Items from a dataset
——
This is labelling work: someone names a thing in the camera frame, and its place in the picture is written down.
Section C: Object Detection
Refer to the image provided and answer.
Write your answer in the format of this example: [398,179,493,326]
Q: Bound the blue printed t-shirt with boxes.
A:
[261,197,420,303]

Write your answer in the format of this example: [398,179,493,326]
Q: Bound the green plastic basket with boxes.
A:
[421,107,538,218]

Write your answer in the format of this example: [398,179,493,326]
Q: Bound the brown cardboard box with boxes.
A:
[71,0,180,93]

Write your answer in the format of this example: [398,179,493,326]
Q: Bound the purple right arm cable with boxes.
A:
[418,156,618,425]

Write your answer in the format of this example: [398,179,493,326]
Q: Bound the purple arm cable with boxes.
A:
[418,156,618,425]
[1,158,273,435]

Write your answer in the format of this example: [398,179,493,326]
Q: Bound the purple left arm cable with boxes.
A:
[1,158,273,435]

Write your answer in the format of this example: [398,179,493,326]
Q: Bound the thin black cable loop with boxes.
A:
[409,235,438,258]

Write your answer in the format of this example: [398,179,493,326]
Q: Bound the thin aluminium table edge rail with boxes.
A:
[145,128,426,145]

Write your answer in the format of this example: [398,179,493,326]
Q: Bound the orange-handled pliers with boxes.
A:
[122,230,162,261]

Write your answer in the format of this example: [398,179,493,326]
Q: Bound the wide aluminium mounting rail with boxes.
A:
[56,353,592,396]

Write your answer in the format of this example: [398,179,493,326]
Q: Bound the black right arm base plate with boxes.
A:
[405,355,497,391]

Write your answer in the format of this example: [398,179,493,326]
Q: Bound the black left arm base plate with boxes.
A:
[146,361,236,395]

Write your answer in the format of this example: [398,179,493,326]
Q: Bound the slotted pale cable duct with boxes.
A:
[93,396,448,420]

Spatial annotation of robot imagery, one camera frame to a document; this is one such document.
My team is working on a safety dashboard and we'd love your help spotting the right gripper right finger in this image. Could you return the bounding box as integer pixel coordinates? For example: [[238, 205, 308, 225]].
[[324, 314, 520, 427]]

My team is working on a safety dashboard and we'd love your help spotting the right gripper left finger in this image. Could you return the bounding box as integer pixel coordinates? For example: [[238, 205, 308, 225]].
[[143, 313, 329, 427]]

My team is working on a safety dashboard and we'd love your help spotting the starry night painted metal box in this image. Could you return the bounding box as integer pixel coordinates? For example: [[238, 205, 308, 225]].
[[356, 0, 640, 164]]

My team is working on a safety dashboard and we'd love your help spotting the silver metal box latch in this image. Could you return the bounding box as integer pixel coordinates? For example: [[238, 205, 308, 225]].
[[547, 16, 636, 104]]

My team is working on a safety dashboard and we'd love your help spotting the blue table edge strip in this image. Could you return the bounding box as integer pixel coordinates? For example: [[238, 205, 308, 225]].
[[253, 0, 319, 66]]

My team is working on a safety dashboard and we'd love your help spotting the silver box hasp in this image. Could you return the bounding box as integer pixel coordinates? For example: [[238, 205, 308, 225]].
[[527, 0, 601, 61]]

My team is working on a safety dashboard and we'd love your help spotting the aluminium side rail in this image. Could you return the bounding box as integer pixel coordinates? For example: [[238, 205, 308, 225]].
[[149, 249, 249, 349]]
——
Assignment: Restate the records above verbatim up to and including the line containing "Q: Bound the blue printed t-shirt with boxes.".

Task output:
This is labelling work: someone names a thing in the camera frame, and its place in the picture is written down.
Section C: Object Detection
Refer to the image provided and answer.
Write your answer in the format of this example: [398,179,493,326]
Q: Bound the blue printed t-shirt with boxes.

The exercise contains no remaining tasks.